## WHAT TO PRODUCE
Check every line below for the string "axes", and copy the lines that contain it.
*** Opening PROVIDED ENTRIES ***
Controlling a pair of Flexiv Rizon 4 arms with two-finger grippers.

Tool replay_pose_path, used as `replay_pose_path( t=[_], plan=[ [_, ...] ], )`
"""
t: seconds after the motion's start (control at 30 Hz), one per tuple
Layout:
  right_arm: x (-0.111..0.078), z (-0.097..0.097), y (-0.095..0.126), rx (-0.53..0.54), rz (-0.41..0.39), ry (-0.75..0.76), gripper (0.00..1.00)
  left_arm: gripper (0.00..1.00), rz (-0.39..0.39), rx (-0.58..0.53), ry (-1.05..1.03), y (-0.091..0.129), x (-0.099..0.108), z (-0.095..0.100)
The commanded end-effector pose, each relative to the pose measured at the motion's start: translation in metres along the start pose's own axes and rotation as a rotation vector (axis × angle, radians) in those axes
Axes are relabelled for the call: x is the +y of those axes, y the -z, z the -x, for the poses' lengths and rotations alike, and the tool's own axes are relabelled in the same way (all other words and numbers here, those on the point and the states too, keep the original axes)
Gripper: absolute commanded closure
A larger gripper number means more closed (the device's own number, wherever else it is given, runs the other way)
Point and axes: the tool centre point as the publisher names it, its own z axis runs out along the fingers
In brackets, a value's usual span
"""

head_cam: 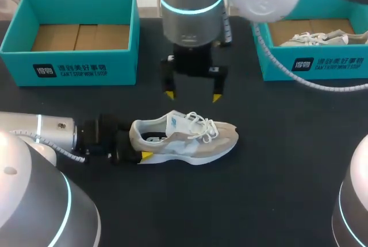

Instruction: Take the shoe out of the shoebox, open the shoe tongue, remove and reinsert the insole, then place the shoe into the shoebox

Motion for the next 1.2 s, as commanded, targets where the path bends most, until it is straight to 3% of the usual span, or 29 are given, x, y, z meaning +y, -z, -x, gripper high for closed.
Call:
replay_pose_path(
  t=[0.03,0.37,0.43,0.5,0.6,0.67,0.97,1.2],
  plan=[
    [-0.010,-0.054,-0.015,-0.062,0.014,-0.048,0.00,1.00,0.000,-0.003,0.000,-0.005,0.006,-0.005],
    [-0.010,-0.054,-0.015,-0.062,0.014,-0.048,0.00,1.00,0.000,-0.003,0.000,-0.005,0.006,-0.005],
    [-0.010,-0.058,-0.024,-0.193,-0.024,-0.025,0.00,1.00,0.000,-0.003,0.000,-0.005,0.006,-0.005],
    [-0.011,-0.064,-0.033,-0.225,-0.023,-0.025,0.00,1.00,0.000,-0.003,0.000,-0.005,0.006,-0.005],
    [-0.012,-0.068,-0.047,-0.363,-0.040,-0.021,0.00,1.00,0.000,-0.003,0.000,-0.005,0.006,-0.005],
    [-0.011,-0.069,-0.055,-0.374,-0.040,-0.037,0.00,1.00,0.000,-0.003,0.000,-0.005,0.006,-0.005],
    [-0.007,-0.047,-0.078,-0.430,-0.004,-0.166,0.00,1.00,0.000,-0.003,0.000,-0.005,0.006,-0.005],
    [-0.005,-0.040,-0.097,-0.465,-0.018,-0.204,0.00,1.00,0.000,-0.003,0.000,-0.005,0.006,-0.005]
  ],
)
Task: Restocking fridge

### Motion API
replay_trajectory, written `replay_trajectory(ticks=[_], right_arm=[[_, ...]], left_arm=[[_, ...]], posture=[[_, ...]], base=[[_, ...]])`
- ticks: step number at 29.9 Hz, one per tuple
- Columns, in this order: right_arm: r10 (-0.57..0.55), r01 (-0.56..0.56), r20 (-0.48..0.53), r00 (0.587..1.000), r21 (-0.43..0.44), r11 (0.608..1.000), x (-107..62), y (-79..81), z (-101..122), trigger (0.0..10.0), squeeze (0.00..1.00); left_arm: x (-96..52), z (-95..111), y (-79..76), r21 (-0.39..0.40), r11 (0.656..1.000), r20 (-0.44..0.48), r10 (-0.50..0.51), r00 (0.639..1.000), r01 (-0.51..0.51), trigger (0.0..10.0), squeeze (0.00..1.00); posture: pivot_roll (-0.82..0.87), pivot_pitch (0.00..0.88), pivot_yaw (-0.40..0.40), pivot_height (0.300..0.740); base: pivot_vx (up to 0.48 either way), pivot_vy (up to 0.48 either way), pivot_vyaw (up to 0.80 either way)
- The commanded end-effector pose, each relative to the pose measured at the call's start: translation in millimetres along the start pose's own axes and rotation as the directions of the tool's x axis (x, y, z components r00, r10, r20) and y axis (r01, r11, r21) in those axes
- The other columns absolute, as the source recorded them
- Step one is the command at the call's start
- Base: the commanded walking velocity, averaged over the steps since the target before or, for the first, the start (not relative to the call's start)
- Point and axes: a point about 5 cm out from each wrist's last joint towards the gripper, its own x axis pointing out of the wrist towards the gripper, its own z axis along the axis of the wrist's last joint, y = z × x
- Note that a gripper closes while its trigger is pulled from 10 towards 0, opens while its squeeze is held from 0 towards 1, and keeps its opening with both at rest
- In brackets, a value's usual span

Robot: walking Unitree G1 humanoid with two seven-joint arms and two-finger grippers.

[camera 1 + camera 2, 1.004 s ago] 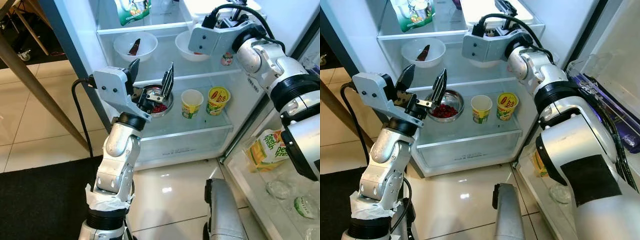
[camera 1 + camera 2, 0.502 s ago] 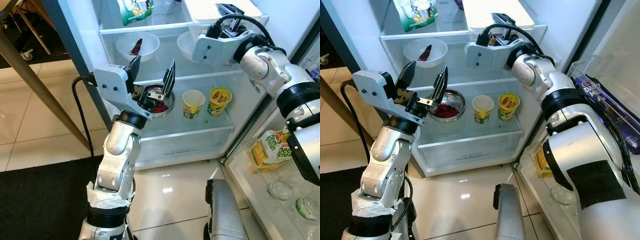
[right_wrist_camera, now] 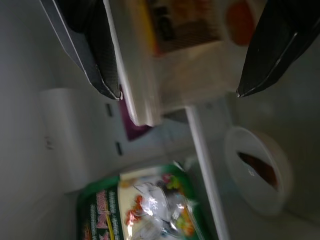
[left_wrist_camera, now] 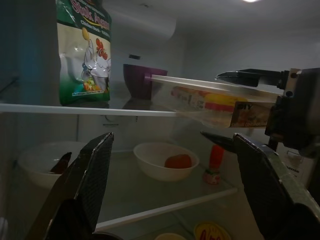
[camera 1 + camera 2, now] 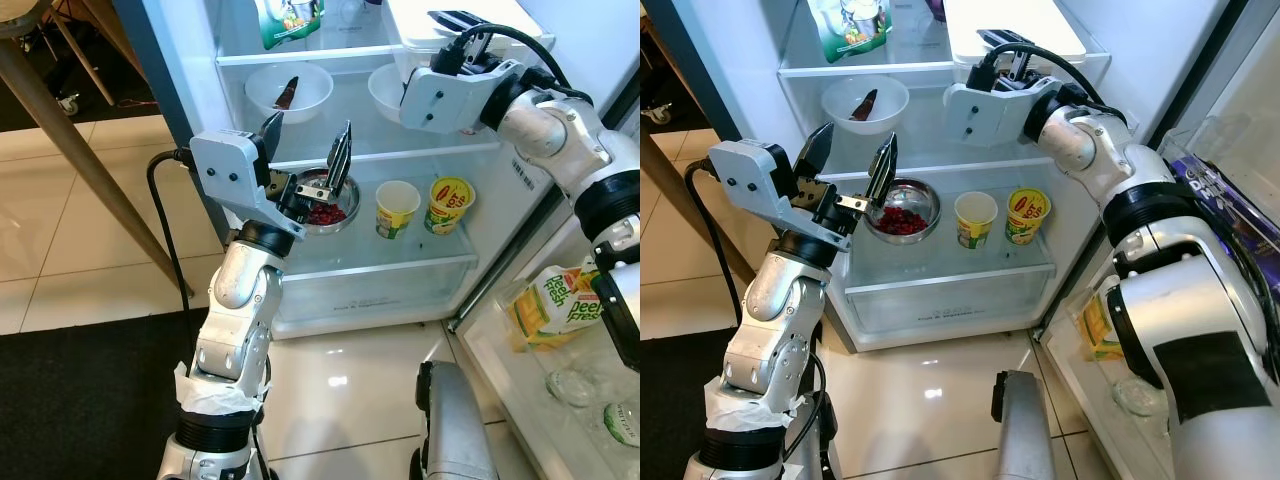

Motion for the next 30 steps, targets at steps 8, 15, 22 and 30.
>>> replay_trajectory(ticks=[8, 15, 22, 30], right_arm=[[0.059, -0.073, 0.121, 0.991, 0.11, 0.991, -17.4, -2.8, 3.1, 10.0, 0.0], [0.003, -0.044, 0.196, 0.981, 0.207, 0.977, -21.1, -16.2, 11.5, 10.0, 0.0], [0.0, -0.086, 0.284, 0.959, 0.291, 0.953, -24.7, -20.3, 23.3, 10.0, 0.0], [0.131, -0.202, 0.264, 0.956, 0.263, 0.943, -35.7, -16.3, 19.2, 0.0, 0.0]], left_arm=[[1.2, -0.5, -2.4, -0.003, 1.0, 0.011, -0.019, 1.0, 0.019, 10.0, 0.0], [1.7, -0.5, -3.4, -0.006, 1.0, 0.013, -0.021, 1.0, 0.021, 10.0, 0.0], [1.5, -0.2, -3.9, -0.007, 1.0, 0.015, -0.025, 1.0, 0.025, 10.0, 0.0], [1.9, -1.0, -4.3, -0.008, 1.0, 0.016, -0.025, 1.0, 0.025, 10.0, 0.0]], posture=[[-0.04, 0.197, 0.026, 0.471], [-0.04, 0.197, 0.026, 0.471], [-0.05, 0.193, 0.03, 0.471], [-0.05, 0.187, 0.026, 0.471]], base=[[0.0, 0.0, 0.0], [0.0, 0.0, 0.0], [0.0, 0.0, 0.0], [0.0, 0.0, 0.0]])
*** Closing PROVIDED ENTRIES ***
## EXPECTED OUTPUT
The commanded end-effector pose, each relative to the pose measured at the motion's start: translation in metres along the start pose's own axes and rotation as a rotation vector (axis × angle, radians) in those axes
Axes are relabelled for the call: x is the +y of those axes, y the -z, z the -x, for the poses' lengths and rotations alike, and the tool's own axes are relabelled in the same way (all other words and numbers here, those on the point and the states too, keep the original axes)
Point and axes: the tool centre point as the publisher names it, its own z axis runs out along the fingers
- The commanded end-effector pose, each relative to the pose measured at the call's start: translation in millimetres along the start pose's own axes and rotation as the directions of the tool's x axis (x, y, z components r00, r10, r20) and y axis (r01, r11, r21) in those axes
- Point and axes: a point about 5 cm out from each wrist's last joint towards the gripper, its own x axis pointing out of the wrist towards the gripper, its own z axis along the axis of the wrist's last joint, y = z × x

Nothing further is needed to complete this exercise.